Saturday, May 28, 2016

An Apology Would Be Inappropriate

The image of President Obama, the first US president to visit the site where the nuclear age was unleashed, embracing the survivor of the Hiroshima bombing, marks a moment of an extraordinary acknowledgement of the enormity of nuclear weapons' use--without constituting an apology.

What president now living could apologize for an act which caused such casualties? How would we or could we place such an event in its historical perspective and re-litigate why it ever took place? It is not possible to entirely do so, but the correct approach is what Obama has done--acknowledge what happened, and point to a task to prevent the use of these devastating weapons from ever happening again.

This does not stop his insane detractors on the right, of course, who ignorantly decry an "apology tour" that has not ever happened in the course of Obama's presidency. What such ignorami reveal is a disgraceful inability to respect the idea of soft or even smart power--a total lack of appreciation for the very idea of diplomacy at all, or an understanding that the place of the US as first among nations and its standing and respect must flow from our adherence to some standard of decency. That we ought not torture, or detain without charge, or go to war without valid interest, or commit atrocities abroad should be a matter of our highest interest--on which our national reputation rests. That we reject nuclear attack or the idea of "total war" is a matter of principle.

It would be great if both parties understood this intimately and did not play the unattractive game of calling out our President as somehow being Un-American for trying to do what is fundamentally decent. But this is not how it is. This is not how it is at all.

The current GOP Presidential candidate is in favor of nuclear proliferation and torture, and has the full support of his party, with only some tepid reservations expressed by useless dupes who think the real problem with their guy is his "tone".

This image above is what America should be--big enough and strong enough to embrace the history we have made. I am sorry, myself--sorry that so many Americans are so very, very small.


DMC said...

This would be somewhat more convincing if the Dear Leader weren't also committed to spending a Trillion dollars to modernize the US's nuclear arsenal.

Formerly Amherst said...

Hi Vixen, as you point out Eisenhower, a Republican, did not think it was necessary. Truman, a Democrat, did. So maybe we should blame Democrats. :-)

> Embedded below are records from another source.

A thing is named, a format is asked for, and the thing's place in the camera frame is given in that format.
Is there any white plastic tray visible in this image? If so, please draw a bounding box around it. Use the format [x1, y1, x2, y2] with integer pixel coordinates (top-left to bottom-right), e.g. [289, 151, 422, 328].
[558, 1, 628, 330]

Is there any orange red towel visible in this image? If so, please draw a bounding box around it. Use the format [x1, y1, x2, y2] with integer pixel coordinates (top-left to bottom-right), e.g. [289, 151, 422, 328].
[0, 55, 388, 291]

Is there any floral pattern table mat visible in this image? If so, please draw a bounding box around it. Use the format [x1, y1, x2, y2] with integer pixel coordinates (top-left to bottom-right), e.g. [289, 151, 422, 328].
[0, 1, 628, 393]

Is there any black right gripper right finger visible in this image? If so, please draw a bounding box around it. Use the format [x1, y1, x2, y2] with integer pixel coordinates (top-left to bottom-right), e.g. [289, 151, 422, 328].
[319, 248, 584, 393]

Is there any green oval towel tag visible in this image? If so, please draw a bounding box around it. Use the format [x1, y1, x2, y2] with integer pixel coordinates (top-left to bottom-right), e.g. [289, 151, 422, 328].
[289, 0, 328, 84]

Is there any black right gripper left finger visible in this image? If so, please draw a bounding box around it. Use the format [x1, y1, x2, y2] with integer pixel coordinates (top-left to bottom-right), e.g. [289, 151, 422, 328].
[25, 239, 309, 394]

Seriously though, this business of reevaluating history comes up fairly often. There are people who still re-fight the War between the States.

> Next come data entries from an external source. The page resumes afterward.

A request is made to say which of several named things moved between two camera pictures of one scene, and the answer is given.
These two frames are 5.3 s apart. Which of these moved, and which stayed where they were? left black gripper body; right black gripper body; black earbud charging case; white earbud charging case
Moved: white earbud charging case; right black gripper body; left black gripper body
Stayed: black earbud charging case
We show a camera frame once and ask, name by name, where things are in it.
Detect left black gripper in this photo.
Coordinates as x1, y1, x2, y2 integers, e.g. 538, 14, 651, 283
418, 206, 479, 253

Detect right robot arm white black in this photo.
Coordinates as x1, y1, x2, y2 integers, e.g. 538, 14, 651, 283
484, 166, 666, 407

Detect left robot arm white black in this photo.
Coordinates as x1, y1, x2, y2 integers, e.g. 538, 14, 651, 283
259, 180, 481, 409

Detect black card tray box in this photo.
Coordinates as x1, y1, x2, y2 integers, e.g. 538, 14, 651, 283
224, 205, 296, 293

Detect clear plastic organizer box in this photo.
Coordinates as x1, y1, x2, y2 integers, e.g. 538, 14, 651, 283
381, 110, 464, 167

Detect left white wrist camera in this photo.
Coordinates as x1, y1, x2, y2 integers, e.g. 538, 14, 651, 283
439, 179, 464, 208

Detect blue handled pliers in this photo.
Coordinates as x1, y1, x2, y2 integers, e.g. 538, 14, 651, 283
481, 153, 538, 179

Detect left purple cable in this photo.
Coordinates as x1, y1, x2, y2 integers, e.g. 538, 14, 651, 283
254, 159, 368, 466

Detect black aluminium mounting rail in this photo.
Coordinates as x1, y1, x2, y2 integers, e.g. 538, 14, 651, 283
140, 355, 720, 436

I guess my irrelevant thought about it is that it's appropriate for an American president to acknowledge America's role with nuclear weapons if at the same time the Japanese acknowledge that maybe taking an entire armada an mercilessly slaying untold numbers of civilians and military personnel at Pearl Harbor wasn't the greatest idea in the world. I've had very good Japanese friends, and we've had conversations about all this. Certainly nothing is going to change those events today.

The Tibetans have a blessing: “May you be reborn in a country where the dharma is taught.” From the Buddhist perspective this is the only vehicle that will provide an exit from the vicissitudes of the material world. Actually Buddhists were a tad short-sighted, because many other traditions asserted the same thing.

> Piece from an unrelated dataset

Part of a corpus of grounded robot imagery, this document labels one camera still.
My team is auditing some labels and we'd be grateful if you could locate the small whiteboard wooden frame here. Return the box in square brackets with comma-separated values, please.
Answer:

In the Qaballah you no doubt have heard of Tikkun olam which roughly translates into “fixing the world.” And there is a variety of procedures one goes through to “fix” the world.

An important element is less known, tikkun hanefesh, which in a very simple translation means “repair of the self,”

Here we run into a conundrum understood throughout the wisdom traditions. One is not qualified to fix the world unless one has first fixed themselves. One Eastern master said that if you want the forest to be green, every individual tree has to be green.

Those who have yet to fix themselves simply have no ability to evaluate the requirements of repairing the world, because they are looking at life from a broken perspective. Naturally, this means most of us are not capable of understanding or dealing with repairing a world as broken as ours is.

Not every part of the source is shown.